Oedipus'un efsanesini biliyorsunuzdur. Kral Laios'a kahinin biri eğer oğulları olursa bu çocuğun babasını öldürüp annesiyle evleneceğini bildirir. Olacaklardan korkan kral, o sırada hamile olan eşini de ikna edip, doğan erkek çocuklarının topuğunu şişledikten sonra dağa götürüp ölüme bırakmaları karşılığında bir çobana teslim ediyor. Tabii ki çoban kıyamayıp başka bir aileye verir ve çocuğa 'şiş ayak' anlamına gelen ismini koyar yeni ailesi. Gel zaman git zaman çocuk büyür, kehaneti öğrenir ve gerçekleşmemesi için uzaklara gitmeye karar verir. Yolda dar bir geçitten geçerken küstah bir arabalıyı sinirlenip öldürür. Geldiği şehire de musallat olan canavarı alt edip kraliçenin kocası vefat ettiğinden evlenirler ve çocukları olur. Böylece kehanet gerçekleşmiş olur.

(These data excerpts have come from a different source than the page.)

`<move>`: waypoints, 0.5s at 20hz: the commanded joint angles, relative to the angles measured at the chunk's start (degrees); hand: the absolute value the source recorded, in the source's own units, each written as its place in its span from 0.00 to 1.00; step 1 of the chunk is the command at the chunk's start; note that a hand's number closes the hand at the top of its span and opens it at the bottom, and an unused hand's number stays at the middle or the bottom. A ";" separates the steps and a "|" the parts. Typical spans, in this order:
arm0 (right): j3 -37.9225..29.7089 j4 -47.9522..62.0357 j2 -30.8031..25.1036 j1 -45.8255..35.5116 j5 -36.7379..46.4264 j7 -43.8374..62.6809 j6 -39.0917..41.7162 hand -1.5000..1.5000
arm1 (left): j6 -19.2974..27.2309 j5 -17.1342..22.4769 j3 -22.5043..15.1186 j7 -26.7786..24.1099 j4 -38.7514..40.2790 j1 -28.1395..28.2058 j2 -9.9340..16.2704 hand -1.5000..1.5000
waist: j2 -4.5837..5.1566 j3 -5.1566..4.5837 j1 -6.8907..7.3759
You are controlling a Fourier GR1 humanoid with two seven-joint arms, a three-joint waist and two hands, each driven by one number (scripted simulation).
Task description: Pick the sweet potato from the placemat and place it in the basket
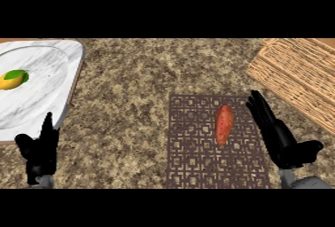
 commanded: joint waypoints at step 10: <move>-8.07 3.17 -0.49 -14.86 3.26 -34.81 21.54 0.00 | -12.31 1.32 -4.53 6.50 -4.25 -11.26 6.31 0.50 | 0.47 0.53 1.29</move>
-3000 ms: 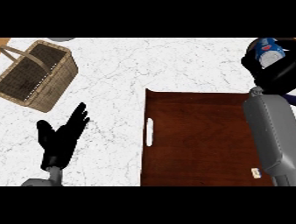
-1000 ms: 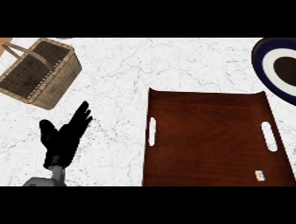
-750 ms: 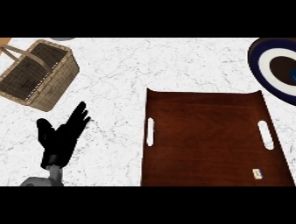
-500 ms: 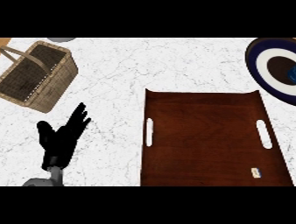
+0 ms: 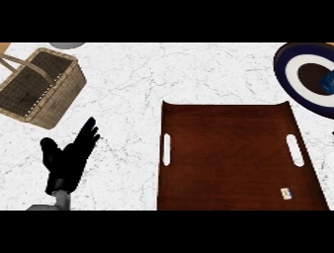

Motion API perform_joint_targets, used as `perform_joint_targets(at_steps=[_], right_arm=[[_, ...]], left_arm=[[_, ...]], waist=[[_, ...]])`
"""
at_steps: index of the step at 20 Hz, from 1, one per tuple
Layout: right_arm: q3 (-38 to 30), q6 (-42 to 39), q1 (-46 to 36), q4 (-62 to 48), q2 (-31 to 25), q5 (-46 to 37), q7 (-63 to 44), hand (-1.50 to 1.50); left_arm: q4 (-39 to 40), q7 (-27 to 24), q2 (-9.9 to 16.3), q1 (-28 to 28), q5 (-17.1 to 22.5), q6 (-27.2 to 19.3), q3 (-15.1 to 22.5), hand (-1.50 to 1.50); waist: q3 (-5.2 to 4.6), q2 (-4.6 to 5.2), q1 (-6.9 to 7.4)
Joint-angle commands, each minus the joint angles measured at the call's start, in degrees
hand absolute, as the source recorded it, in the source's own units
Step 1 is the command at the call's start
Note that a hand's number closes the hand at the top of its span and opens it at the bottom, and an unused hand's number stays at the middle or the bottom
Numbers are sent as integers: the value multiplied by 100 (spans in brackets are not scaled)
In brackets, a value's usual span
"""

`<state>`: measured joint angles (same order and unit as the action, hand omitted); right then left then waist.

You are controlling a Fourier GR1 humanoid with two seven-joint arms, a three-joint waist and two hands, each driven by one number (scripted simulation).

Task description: Pick the can from the tray and place it in the plate

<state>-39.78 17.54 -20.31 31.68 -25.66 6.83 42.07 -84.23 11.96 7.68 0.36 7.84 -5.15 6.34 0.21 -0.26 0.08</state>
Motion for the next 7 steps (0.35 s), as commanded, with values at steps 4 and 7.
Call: perform_joint_targets(at_steps=[4, 7], right_arm=[[602, 367, 904, 1566, 658, 97, -662, -150], [707, 518, 1266, 1829, 950, 103, -495, -150]], left_arm=[[-56, 190, 72, 176, -35, 139, -165, 0], [23, 261, -165, 17, -167, -39, -59, 0]], waist=[[-26, 11, -33], [-24, 17, -30]])
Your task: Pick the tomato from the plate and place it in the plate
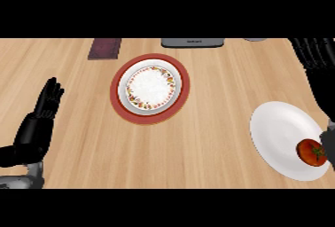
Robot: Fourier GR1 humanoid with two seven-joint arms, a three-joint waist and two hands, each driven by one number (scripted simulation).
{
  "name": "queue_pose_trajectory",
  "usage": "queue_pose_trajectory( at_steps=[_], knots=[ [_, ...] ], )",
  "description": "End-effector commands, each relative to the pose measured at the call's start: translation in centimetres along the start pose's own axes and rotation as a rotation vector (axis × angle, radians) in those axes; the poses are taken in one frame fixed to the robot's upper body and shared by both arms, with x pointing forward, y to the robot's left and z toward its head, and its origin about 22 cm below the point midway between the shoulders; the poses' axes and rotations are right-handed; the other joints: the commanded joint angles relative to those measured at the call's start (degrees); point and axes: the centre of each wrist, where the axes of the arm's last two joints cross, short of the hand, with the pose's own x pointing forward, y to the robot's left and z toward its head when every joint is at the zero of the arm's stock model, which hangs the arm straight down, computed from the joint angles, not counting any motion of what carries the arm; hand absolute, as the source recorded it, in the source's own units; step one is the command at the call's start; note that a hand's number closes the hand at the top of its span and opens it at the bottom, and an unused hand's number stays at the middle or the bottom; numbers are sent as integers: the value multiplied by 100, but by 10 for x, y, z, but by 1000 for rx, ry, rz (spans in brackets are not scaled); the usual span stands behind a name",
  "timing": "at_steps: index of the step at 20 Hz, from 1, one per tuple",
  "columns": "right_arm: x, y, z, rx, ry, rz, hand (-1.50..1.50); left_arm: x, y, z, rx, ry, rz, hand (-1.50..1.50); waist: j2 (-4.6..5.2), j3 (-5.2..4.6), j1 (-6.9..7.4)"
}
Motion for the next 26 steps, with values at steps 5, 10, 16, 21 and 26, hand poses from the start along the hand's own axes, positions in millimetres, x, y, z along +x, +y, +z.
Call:
queue_pose_trajectory(
  at_steps=[5,10,16,21,26],
  knots=[
    [-44,-37,72,-398,74,-508,-150,-25,47,30,68,145,-236,0,182,101,-120],
    [-50,-87,154,-825,132,-134,-150,-42,46,55,33,262,-253,0,184,55,-178],
    [-39,-59,251,-988,5,-209,-150,-44,38,64,13,268,-249,0,179,43,-35],
    [-4,-73,278,-728,147,-181,-150,-45,24,47,10,230,-247,0,205,36,33],
    [26,-107,291,-514,390,18,-150,-42,38,55,2,249,-251,0,206,31,56]
  ],
)
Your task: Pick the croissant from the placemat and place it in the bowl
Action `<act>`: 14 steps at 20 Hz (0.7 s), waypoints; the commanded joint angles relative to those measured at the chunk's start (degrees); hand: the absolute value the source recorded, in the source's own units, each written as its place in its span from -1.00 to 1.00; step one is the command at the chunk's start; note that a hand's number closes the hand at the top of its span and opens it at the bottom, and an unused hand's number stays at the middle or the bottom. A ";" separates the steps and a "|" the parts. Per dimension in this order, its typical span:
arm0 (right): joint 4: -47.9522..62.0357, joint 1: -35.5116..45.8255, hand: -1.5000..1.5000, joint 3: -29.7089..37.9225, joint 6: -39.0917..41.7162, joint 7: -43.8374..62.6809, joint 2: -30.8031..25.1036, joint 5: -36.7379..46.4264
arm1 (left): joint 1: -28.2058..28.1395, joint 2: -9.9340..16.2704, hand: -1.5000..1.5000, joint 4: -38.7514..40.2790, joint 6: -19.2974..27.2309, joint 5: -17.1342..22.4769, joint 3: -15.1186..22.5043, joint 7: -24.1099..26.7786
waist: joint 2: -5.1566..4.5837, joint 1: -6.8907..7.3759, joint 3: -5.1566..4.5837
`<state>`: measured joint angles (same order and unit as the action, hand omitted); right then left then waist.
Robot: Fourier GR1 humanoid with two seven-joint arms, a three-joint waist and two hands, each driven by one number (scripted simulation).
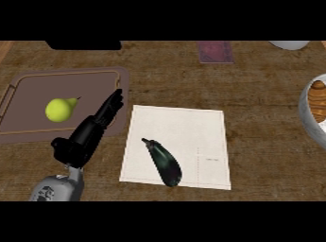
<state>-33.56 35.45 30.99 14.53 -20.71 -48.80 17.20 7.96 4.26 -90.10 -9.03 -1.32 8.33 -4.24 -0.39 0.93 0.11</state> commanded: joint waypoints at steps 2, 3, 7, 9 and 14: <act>10.58 -2.00 -1.00 7.36 3.36 -4.51 -7.78 -4.48 | -3.67 -1.02 0.00 -2.92 0.54 -1.22 2.38 0.28 | -0.15 0.43 0.16; 12.54 -2.46 -1.00 7.97 3.95 -6.23 -9.14 -4.63 | -0.39 1.06 0.00 -0.78 -1.00 0.17 -0.60 0.91 | -0.40 0.30 0.18; 17.56 -4.74 -1.00 10.36 6.66 -10.86 -13.10 -5.90 | -0.10 -0.49 0.00 -2.13 -0.46 0.40 0.61 -1.75 | -0.51 0.59 0.35; 19.05 -6.91 -1.00 10.99 9.22 -13.40 -14.68 -6.27 | -0.25 0.69 0.00 1.16 -1.28 0.13 -0.59 1.92 | -0.75 0.16 0.40; 21.40 -10.18 -1.00 10.70 15.25 -17.19 -17.01 -5.80 | -0.68 0.80 0.00 -0.57 -1.38 -0.04 -0.22 1.68 | -0.68 0.44 0.53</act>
<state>-14.32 27.48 41.32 25.95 -34.48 -64.31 11.51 6.81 4.41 -91.05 -9.83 -1.35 8.50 -3.08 -0.96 1.35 0.53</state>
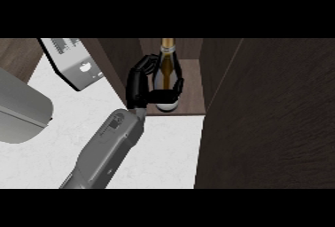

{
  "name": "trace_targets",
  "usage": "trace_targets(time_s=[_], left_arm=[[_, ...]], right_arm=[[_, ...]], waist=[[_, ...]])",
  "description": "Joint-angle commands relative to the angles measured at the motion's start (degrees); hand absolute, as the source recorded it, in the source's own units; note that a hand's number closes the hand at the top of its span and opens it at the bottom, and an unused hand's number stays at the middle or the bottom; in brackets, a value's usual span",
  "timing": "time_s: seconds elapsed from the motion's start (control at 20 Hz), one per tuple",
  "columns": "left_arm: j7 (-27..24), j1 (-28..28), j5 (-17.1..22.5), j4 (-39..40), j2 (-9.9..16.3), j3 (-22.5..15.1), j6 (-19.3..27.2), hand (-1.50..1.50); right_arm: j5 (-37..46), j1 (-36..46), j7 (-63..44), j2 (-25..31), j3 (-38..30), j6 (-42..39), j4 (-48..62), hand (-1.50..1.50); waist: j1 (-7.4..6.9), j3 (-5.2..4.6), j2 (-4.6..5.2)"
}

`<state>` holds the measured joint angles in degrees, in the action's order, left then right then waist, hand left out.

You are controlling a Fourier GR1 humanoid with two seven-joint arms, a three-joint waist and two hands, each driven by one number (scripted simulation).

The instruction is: Pick up the wine, place it into the cabinet and close the cabinet

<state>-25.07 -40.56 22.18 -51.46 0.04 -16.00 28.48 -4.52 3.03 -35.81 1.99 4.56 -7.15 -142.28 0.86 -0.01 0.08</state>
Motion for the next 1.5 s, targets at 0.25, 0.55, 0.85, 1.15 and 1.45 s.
trace_targets(time_s=[0.25, 0.55, 0.85, 1.15, 1.45], left_arm=[[-0.30, -7.33, 1.33, 10.93, -0.03, 1.24, -0.08, 1.50], [-5.40, -12.38, 1.87, 19.75, -0.02, 6.32, -1.81, 1.50], [-9.73, -20.56, 0.07, 28.74, 0.13, 10.92, 0.08, 1.50], [-12.76, -24.64, 0.97, 33.73, 0.39, 12.41, 0.48, 1.50], [-14.86, -23.31, 4.28, 37.63, -0.02, 16.54, -2.62, 1.50]], right_arm=[[-4.95, -1.43, -1.68, -0.12, -1.48, -0.04, -4.86, -1.50], [-5.09, 2.27, -5.07, 1.22, -1.58, 0.29, -4.53, -1.50], [-0.78, 0.63, -2.34, -1.71, 4.22, 0.46, -3.31, -1.50], [-4.16, -0.41, -2.16, -0.08, 0.40, -0.57, -4.73, -1.50], [-3.90, 1.47, -1.09, -0.64, 0.96, -0.68, -1.67, -1.50]], waist=[[0.35, 0.01, 0.07], [0.62, -0.01, 0.24], [1.52, -0.04, 0.63], [1.81, 0.00, 0.64], [2.05, -0.02, 0.92]])
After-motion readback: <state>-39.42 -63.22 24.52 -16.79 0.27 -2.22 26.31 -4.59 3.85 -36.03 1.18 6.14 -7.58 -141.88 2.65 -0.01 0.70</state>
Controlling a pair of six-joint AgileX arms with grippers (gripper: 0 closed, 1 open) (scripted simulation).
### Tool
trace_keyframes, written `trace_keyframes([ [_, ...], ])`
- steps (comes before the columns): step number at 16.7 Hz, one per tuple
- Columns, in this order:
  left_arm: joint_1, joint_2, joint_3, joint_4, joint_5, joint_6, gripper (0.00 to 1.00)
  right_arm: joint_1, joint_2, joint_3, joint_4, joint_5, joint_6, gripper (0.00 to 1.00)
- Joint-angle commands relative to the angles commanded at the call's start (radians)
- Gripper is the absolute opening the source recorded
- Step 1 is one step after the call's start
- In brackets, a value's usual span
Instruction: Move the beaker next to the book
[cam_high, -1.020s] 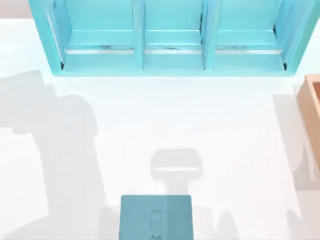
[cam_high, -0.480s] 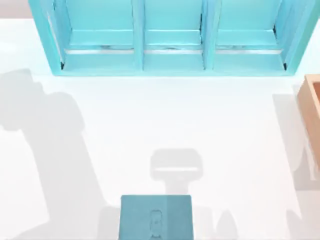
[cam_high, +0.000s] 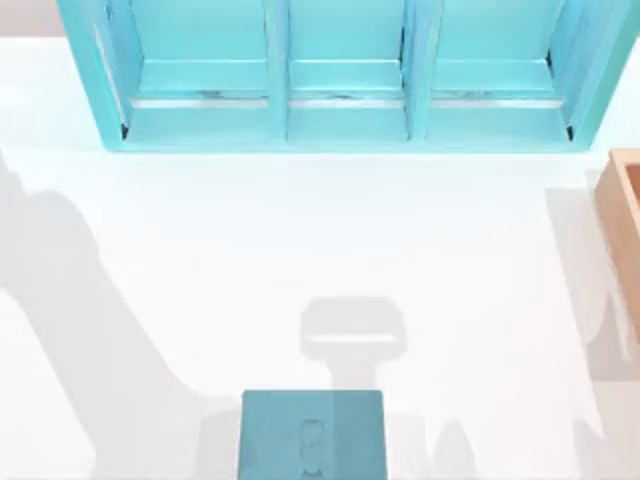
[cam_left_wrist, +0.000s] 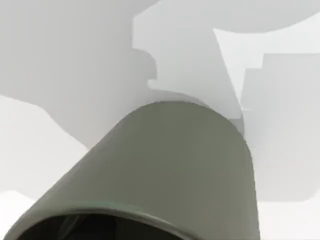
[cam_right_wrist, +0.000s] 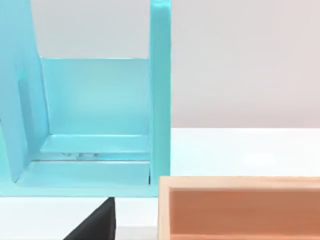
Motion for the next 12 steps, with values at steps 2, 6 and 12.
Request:
trace_keyframes([
  [2, 0.002, -0.006, -0.040, 0.036, 0.000, 0.003, 1.00, 0.000, 0.000, 0.000, 0.000, 0.000, 0.000, 1.00],
  [6, 0.003, -0.007, -0.043, 0.039, 0.000, 0.003, 1.00, 0.000, 0.000, 0.000, 0.000, 0.000, 0.000, 1.00],
  [12, 0.003, -0.007, -0.043, 0.039, 0.000, 0.003, 0.55, 0.000, 0.000, 0.000, 0.000, 0.000, 0.000, 1.00],
])
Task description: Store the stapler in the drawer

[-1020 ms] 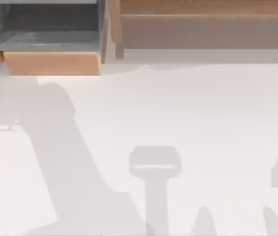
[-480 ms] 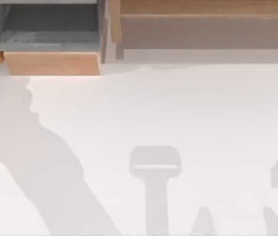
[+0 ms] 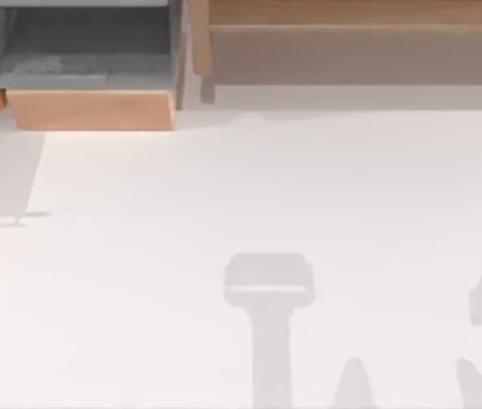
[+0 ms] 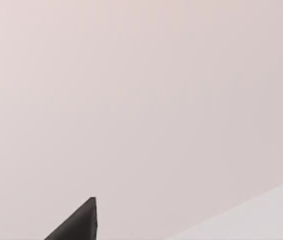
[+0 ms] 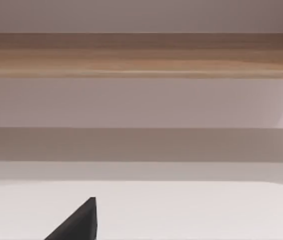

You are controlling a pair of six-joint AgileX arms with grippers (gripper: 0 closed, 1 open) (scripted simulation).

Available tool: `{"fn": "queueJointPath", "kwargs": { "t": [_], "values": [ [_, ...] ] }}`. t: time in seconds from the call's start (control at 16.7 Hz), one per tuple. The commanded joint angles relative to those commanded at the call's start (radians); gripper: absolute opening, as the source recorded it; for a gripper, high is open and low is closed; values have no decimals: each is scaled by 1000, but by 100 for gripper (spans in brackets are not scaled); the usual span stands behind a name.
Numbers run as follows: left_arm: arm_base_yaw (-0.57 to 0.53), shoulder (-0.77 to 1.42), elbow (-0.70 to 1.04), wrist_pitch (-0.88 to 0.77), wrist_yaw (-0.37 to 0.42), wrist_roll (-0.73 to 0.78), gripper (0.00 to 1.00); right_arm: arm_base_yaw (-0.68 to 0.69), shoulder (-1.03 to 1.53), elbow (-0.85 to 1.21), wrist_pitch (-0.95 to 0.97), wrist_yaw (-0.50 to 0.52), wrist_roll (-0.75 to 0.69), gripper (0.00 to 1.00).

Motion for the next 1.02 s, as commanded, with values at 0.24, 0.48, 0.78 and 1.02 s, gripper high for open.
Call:
{"fn": "queueJointPath", "kwargs": {
  "t": [0.24,0.48,0.78,1.02],
  "values": [
    [80,-24,-320,448,100,172,100,0,0,0,0,0,0,100],
    [96,-9,-607,856,213,289,100,0,0,0,0,0,0,100],
    [28,21,-861,1256,354,353,100,0,0,0,0,0,0,100],
    [-33,38,-962,1430,427,360,100,0,0,0,0,0,0,100]
  ]
}}
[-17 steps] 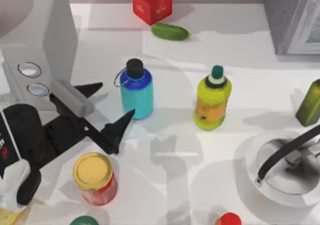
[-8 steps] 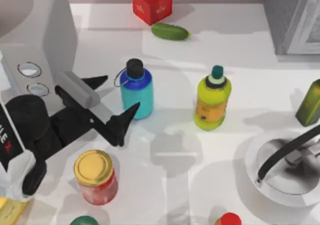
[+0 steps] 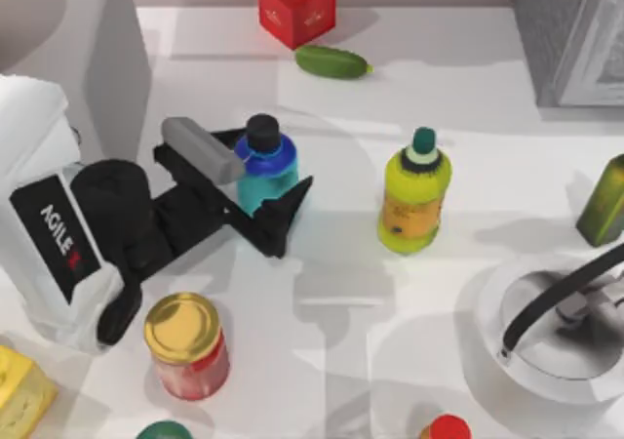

Bu efsane dikkatinizi çekiyorsa benzer bir Aziz Julien hadisesi var hristiyan ögelerle bezenmiş. Sürpriz sonlu. Tarihten ve dinden beslenen ermişlerle, azizlerle, gariplerle ilgili üç hikayesi var Flaubert'in bu kitabında. Fantastik dini diye bir tür varsa dahil edelim.
Siteyi saran Anna Karenina rüzgarında ihmal edilen Madame Bovary'nin yazarını tanıma mahiyetinde okumak isterseniz göz atılabilir.